• _REQUIRED ACTION_
Find the line with "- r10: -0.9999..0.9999" in the data below. Repeat it and every line after it up to the end, exactly, but drop the pictures.

• _INPUT DATA_
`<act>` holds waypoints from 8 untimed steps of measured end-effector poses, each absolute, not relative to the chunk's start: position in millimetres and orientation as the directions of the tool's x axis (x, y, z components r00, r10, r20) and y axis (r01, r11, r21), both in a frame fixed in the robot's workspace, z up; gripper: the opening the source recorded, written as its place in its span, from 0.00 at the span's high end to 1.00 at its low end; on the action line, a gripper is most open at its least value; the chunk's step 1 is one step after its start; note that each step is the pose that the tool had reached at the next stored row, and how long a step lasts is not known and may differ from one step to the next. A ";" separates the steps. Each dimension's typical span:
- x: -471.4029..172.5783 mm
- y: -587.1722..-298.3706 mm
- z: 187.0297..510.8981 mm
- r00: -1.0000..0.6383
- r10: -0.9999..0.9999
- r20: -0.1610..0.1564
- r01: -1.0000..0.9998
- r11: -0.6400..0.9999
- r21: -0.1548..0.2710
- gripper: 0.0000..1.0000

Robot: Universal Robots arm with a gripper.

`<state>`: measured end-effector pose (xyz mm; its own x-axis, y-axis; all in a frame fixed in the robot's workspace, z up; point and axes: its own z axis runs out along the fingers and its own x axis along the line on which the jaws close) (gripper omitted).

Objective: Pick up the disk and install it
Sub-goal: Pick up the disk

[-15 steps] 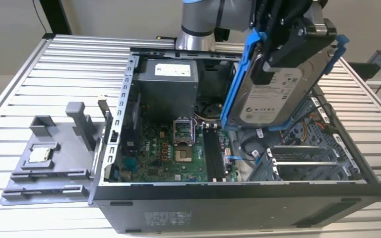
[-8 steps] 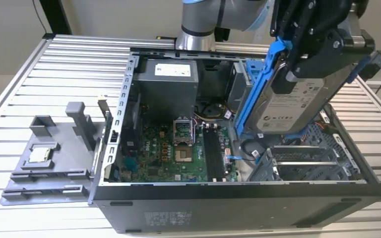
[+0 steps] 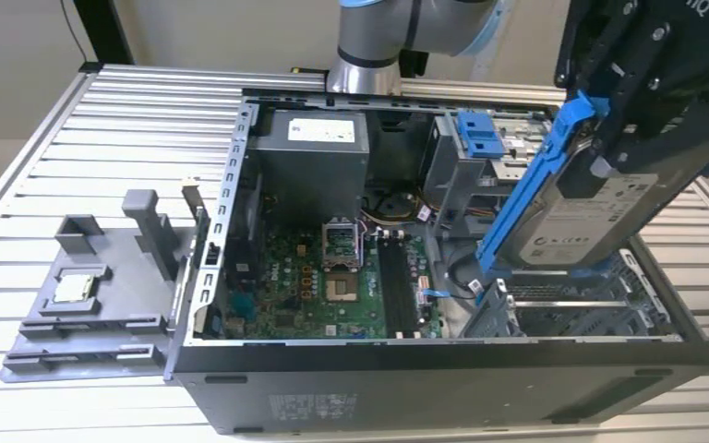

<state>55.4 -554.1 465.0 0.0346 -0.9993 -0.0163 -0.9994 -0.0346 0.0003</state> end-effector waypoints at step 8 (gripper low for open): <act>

• _SOLUTION TO THIS TASK_
- r10: -0.9999..0.9999
- r20: -0.1610..0.1564
- r01: -1.0000..0.9998
- r11: -0.6400..0.9999
- r21: -0.1548..0.2710
- gripper: 0.0000..1.0000

Robot: Universal Robots arm with a gripper.

`<state>`: measured end-effector pose (xyz mm; its own x-axis, y-axis; all in a frame fixed in the robot's workspace, z up; point and axes: its own z axis runs out along the fingers and its own x axis along the line on which the jaws close) (gripper omitted).

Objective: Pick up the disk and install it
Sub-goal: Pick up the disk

[-15 steps] 
[-8 steps] 
[+0 steps] 

<state>55.4 -554.1 465.0 0.0346 -0.9993 -0.0163 -0.9994 -0.0346 0.0003</state> end-effector waypoints at step 8 (gripper low for open): <act>

The exercise has no further content.